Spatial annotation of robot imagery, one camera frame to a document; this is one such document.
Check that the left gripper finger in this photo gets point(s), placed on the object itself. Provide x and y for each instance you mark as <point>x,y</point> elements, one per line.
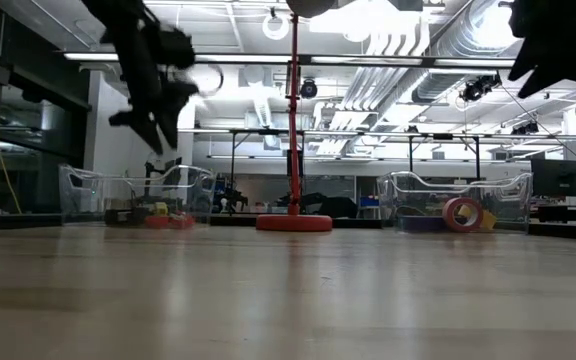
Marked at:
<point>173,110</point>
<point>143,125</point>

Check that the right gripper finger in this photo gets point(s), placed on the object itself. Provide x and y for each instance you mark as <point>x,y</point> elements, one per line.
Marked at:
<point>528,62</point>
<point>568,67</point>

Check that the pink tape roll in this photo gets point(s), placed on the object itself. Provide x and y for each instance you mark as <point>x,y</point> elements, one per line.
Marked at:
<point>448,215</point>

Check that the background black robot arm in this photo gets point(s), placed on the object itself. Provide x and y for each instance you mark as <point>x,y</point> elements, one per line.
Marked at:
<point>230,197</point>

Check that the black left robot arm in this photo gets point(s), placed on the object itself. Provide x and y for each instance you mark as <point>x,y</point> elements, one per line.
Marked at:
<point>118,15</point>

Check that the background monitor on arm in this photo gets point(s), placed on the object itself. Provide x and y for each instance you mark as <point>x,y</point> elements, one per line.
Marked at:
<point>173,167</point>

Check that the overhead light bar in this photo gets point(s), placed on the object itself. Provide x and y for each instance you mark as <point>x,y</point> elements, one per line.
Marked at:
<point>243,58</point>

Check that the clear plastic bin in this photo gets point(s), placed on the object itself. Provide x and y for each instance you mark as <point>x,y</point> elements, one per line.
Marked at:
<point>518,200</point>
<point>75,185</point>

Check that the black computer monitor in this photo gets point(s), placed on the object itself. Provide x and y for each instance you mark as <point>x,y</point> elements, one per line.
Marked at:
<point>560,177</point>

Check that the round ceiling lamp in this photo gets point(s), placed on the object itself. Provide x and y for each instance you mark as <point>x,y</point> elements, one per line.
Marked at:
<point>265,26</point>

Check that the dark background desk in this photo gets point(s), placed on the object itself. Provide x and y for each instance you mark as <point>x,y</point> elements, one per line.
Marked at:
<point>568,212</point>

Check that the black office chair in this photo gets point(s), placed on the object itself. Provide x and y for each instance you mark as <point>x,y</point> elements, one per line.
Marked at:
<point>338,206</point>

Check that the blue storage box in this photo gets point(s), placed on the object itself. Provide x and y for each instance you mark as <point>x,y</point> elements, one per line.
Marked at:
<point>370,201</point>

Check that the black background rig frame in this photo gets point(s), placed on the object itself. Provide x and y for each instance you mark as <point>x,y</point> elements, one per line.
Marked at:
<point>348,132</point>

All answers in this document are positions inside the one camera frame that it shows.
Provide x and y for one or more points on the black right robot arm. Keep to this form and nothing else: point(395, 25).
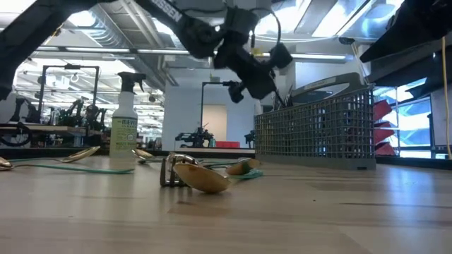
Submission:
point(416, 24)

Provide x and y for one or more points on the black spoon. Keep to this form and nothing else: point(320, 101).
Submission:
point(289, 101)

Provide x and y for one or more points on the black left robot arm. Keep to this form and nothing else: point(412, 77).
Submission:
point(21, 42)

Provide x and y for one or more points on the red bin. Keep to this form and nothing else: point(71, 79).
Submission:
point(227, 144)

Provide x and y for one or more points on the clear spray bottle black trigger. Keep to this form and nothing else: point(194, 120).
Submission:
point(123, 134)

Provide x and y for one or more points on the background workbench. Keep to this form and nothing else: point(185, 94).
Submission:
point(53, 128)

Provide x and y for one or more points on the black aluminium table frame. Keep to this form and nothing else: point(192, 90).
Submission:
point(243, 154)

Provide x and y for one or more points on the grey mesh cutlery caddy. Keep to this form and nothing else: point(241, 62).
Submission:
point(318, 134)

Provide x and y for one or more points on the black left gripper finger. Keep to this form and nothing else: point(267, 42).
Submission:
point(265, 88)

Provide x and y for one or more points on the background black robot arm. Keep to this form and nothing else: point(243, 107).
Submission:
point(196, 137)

□ □ □ □ □ □ □

## WHAT THE TASK ASKS
For the entries above, state how many lines contain the word "points". Provide the number by itself.

## RESPONSE TO THE TASK
10